Answer: Actually, I didn’t trigger any. I didn’t do it on my main disk because I’m not that dumb. I learned this one when I used to do all my stuff on Linux. I only had to rewrite my source code twice from scratch. The thing is, file system code is actually very poorly written, because the assumption is always made that the only person who is writing to the file system is the kernel. And since you’re writing the code for the kernel, you can assume that anything that you read back is something that you wrote. So they don’t do a lot of error checking. I think they got hammered heavily with this about a year or two ago. But basically, the HFS+ code isn’t that bad, it’s kind of elegant. Most of the attacks that I’ve been doing – I don’t screw up pointers that badly – I write stuff out, something flushes over, and my data vanishes in between. And it’s very frustrating.

Question: What main problems do you encounter when doing anti-forensics?
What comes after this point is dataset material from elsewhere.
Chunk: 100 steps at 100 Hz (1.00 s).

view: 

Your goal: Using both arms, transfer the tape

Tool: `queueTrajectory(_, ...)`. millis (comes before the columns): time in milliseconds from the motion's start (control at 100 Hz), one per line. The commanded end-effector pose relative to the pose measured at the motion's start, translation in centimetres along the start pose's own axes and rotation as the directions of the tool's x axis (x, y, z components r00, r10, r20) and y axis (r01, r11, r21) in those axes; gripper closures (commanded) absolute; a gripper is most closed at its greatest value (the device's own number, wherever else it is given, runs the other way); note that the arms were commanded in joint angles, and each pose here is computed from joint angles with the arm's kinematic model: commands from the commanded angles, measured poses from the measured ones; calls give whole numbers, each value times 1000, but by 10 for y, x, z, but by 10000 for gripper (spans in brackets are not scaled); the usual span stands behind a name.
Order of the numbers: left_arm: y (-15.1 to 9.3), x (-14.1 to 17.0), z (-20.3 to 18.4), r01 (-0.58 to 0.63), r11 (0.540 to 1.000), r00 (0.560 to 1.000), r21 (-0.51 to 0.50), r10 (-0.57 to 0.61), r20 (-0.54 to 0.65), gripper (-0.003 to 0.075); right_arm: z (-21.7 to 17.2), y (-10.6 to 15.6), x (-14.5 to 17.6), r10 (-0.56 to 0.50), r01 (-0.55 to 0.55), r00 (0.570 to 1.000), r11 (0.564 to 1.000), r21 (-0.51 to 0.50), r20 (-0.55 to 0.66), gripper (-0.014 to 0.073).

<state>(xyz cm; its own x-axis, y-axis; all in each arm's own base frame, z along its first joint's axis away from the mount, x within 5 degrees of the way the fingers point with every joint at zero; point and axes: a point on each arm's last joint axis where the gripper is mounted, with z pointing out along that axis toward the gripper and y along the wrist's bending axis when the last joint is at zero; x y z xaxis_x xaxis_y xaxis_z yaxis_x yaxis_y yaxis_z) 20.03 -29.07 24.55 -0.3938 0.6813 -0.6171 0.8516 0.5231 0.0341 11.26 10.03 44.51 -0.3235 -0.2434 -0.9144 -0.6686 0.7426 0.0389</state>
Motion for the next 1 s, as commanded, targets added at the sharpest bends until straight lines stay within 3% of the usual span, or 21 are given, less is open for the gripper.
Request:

Answer: There’re significant bootstrapping problems. You need to have a tool that allows you to access your hidden data store. But that tool cannot be hidden itself otherwise you can’t access your hidden data store. And if that tool isn’t hidden, then it’s basically like leaving the keys out next to the safe: no one can get in unless they know to look underneath the flower pot next to the front door – that sort of thing. So, there are problems with that. Most of the anti-forensics, as I understand it, is useful primarily as a post-break-in, so you break into a box and then you need to clean up to make sure that there’s less evidence that can be used against you, or used to track you down. That interests me a lot more than hiding pornography, for example.

The other thing is that most of the anti-forensics stuff here is not worth it, because you don’t actually need to do any of this to hide your stuff from a forensics investigator. The best stuff is: #1 – don’t get caught. If you do get caught, wait until you try and get a good lawyer. Generally speaking, all of the stuff, like the child pornography – they always go for the low-hanging fruit, they go for the easiest guys to find. Hackers that go for the low-hanging fruit – they go for the young kids who don’t know how to clean up after themselves, that haven’t developed all of the good habits of “wipe the logs, make sure no rootkit is running,” all that stuff. The people that they capture tend to be the low-hanging fruit because it’s easier for them to do that.

There’re various sorts of things that make anti-forensics as a specific region of study not very useful; like putting that dot in front of the filename on Unix – that still works, that is a very effective attack. And it’s going to continue to work for a very-very long time, because from an anti-forensics perspective your first objective is to not be detected. So, your adversary is not necessarily the forensics investigator; it’s the system administrator who has day-to-day interaction with that box. If that system administrator isn’t suspicious, then there’s not going to be an investigation. And if there’s no investigation, there’s no forensics officer to come and look at the file system. So, don’t piss of the sysadmin – and you don’t have to worry about hiding all of your stuff properly.